People of the Republican Party, I know you will agree with me when I say our president has our utmost respect and our love. This job is not easy. For he's battling the left and their absurd words of destruction. I've said this once and I'll say this again. That our nation has been built on the solid ground from our forefathers, and there is a moral code of duty that has been passed on from President Lincoln. I'm here today to acknowledge the truth, and I'm here today to tell you my fellow Americans that our country…

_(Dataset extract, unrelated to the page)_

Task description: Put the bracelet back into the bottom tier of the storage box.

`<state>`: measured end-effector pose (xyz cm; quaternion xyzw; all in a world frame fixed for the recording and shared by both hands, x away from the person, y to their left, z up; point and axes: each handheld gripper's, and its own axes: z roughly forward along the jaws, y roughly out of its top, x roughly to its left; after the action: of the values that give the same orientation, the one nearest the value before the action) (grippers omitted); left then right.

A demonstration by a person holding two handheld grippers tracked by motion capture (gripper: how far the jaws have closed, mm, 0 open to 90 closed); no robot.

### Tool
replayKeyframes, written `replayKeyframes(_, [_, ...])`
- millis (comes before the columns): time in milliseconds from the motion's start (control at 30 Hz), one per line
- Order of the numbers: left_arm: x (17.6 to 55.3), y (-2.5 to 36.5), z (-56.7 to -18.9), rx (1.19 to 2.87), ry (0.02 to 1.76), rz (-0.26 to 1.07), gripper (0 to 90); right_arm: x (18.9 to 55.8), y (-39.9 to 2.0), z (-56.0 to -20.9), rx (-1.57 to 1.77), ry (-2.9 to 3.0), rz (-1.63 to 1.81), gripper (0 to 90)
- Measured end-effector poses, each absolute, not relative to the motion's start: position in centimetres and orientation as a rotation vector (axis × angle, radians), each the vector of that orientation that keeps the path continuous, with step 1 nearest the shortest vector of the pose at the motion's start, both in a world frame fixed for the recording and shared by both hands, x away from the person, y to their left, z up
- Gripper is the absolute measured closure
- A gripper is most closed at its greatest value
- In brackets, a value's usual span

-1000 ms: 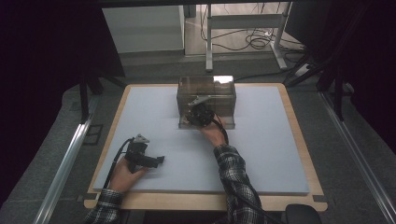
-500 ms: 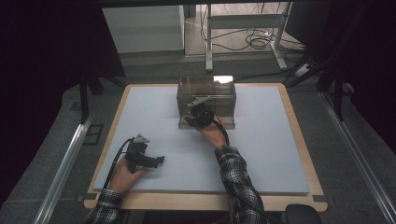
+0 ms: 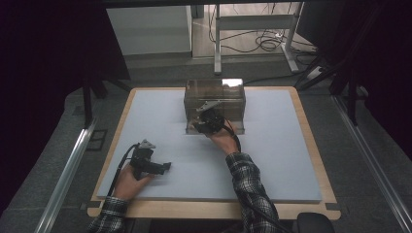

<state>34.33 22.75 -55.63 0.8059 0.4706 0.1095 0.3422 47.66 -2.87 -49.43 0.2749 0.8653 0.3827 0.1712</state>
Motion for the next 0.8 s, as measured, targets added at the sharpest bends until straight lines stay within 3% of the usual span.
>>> replayKeyframes(800, [34.3, 22.8, -55.6, 2.096, 1.224, 0.286, 0.0, 46.3, -3.6, -48.6, 0.75, 2.487, 1.092, 52.3])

Oh no, not our absurd words of destruction!

Part DEUX:

is stronger, safer, and with more jobs because our President has made his every move correct. Don't be fooled by the political left, because we are the people of this nation that is witnessing triumph. So let us stand with our president. Let us stand up for this truth, that President Trump is the greatest president since President Lincoln.

Does Jon Voight not know there have been... other presidents? Can he name them? Because really, it does not sound like it. Does he also not know that a very big chunk of the Republican Party actually does not care very much for Abraham Lincoln? Namely those defenders of Confederate statues that Trump called "very fine people?" Also, did he intentionally diss their beloved Ronald Reagan?

Who can know? Who can even tell what he is trying to say or why he is trying to say it. He doesn't appear to have tweeted much since 2016, so I'm guessing whoever's job it was to keep him from tanking his career quit. Either that... or after filming the seventh season of Ray Donovan, he found out it's going to be canceled or his character is getting killed off or something and he is now free to be a jackass? I don't know, I haven't watched the show, although my parents are very into it and mad that I haven't watched it. Literally all I know about it is that it has something to do with Boston, because they keep mentioning that to me like it's a selling point.

It seems useless at this point to note that the people who scream their faces off about how bad it is for Hollywood celebs to support liberal causes, and how they should keep their politics to themselves, etc. etc. make a way bigger deal than normal people do whenever a Big Time Hollywood Celebrity like Jon Voight or, uh, Scott Baio, supports their cause. Mostly because they're the only ones who have elected a reality TV star and the star of Bedtime for Bonzo (who by the way, also once practically ruined a perfectly good Bette Davis movie with his bad acting. Which is not to say that Dark Victory is not fantastic and probably the best thing to watch if you want to sob your face off, but he was very bad in it.) to run the country.

But we might as well do that anyway, because it actually never stops being funny.